The treatment of Lewisite burns with laser debridement---'lasablation'.

Lewisite (dichloro (2-chlorovinyl) arsine) was first synthesised in 1918 and its potential for use in military confrontations as a vesicant agent has been widely recognised. These agents cause blistering skin reactions with resultant full thickness burns. Effective treatments to date have been delayed by the lack of suitable animal models. Porcine skin has recently been used successfully to model the development and natural history of these burn injuries.

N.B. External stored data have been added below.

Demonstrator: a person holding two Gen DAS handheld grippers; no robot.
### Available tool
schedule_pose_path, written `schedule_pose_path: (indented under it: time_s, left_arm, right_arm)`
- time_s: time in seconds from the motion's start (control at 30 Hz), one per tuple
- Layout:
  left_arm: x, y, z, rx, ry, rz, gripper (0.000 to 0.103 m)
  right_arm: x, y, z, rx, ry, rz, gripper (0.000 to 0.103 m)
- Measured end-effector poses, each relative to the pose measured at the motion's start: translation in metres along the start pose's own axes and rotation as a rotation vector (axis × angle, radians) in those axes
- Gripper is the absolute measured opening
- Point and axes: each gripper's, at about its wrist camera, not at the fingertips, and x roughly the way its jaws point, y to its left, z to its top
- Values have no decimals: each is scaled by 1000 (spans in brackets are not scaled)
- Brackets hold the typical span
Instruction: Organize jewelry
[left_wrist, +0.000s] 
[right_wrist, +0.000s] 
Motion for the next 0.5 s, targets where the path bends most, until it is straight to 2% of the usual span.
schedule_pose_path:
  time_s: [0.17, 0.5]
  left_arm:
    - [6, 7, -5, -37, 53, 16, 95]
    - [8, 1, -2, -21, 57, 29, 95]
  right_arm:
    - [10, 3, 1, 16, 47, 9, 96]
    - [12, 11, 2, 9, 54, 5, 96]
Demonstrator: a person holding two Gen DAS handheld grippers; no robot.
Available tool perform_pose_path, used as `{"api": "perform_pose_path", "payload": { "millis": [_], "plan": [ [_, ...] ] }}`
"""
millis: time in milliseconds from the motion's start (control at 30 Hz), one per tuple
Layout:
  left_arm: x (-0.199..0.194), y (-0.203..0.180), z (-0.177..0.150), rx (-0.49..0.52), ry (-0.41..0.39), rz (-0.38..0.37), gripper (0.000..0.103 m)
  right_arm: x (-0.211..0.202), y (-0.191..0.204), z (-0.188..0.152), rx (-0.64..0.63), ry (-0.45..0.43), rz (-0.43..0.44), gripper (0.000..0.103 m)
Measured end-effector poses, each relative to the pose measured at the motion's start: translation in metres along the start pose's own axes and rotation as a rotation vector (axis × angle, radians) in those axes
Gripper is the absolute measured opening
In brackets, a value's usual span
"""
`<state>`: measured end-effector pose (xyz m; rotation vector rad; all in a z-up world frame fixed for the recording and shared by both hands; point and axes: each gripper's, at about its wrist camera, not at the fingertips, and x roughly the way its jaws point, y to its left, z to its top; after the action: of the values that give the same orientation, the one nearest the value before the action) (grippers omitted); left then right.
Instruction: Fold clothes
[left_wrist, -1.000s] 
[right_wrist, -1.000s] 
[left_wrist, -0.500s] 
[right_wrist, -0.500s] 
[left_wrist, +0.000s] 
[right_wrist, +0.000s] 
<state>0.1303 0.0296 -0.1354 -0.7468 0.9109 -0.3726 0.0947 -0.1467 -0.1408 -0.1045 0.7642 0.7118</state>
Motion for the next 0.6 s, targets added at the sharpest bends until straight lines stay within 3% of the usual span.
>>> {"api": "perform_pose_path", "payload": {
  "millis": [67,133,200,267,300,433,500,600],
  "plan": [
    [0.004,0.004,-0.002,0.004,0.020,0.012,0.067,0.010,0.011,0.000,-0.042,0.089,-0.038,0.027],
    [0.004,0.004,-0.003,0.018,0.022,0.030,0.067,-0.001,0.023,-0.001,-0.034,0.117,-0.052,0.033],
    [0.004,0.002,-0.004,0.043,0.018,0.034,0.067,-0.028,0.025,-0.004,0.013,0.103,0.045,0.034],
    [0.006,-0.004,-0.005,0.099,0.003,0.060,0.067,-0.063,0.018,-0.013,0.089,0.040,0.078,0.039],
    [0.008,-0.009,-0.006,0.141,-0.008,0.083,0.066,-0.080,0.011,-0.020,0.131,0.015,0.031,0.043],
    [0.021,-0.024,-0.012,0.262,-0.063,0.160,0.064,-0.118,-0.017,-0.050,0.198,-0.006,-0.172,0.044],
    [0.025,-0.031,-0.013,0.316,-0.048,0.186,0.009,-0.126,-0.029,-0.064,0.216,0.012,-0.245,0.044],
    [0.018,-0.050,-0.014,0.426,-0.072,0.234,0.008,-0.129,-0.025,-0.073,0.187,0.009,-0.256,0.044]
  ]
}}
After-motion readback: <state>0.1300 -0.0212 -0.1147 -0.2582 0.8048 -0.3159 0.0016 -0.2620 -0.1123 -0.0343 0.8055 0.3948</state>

A large white pig model (n=6) was employed to investigate the effectiveness of CO(2) and Erbium-YAG lasers (EYL) in laser dermabrasion of established Lewisite burns. Burns underwent treatment at 4 days post-exposure and were assessed at 1, 2 and 3 weeks, thereafter, for the rate of epithelial healing. The re-epithelialisation rates in the laser dermabraded groups were accelerated by a factor of four compared to untreated controls by the first week (analysis of vartiance, ANOVA, P=0.006 for pulsed CO(2) and P=0.011 for Erbium-YAG). Ablation of the burn eschar was thought to accelerate the rate of healing by causing partial debridement. This method has been termed 'lasablation' and represents a significant advance in the clinical management of this type of injury.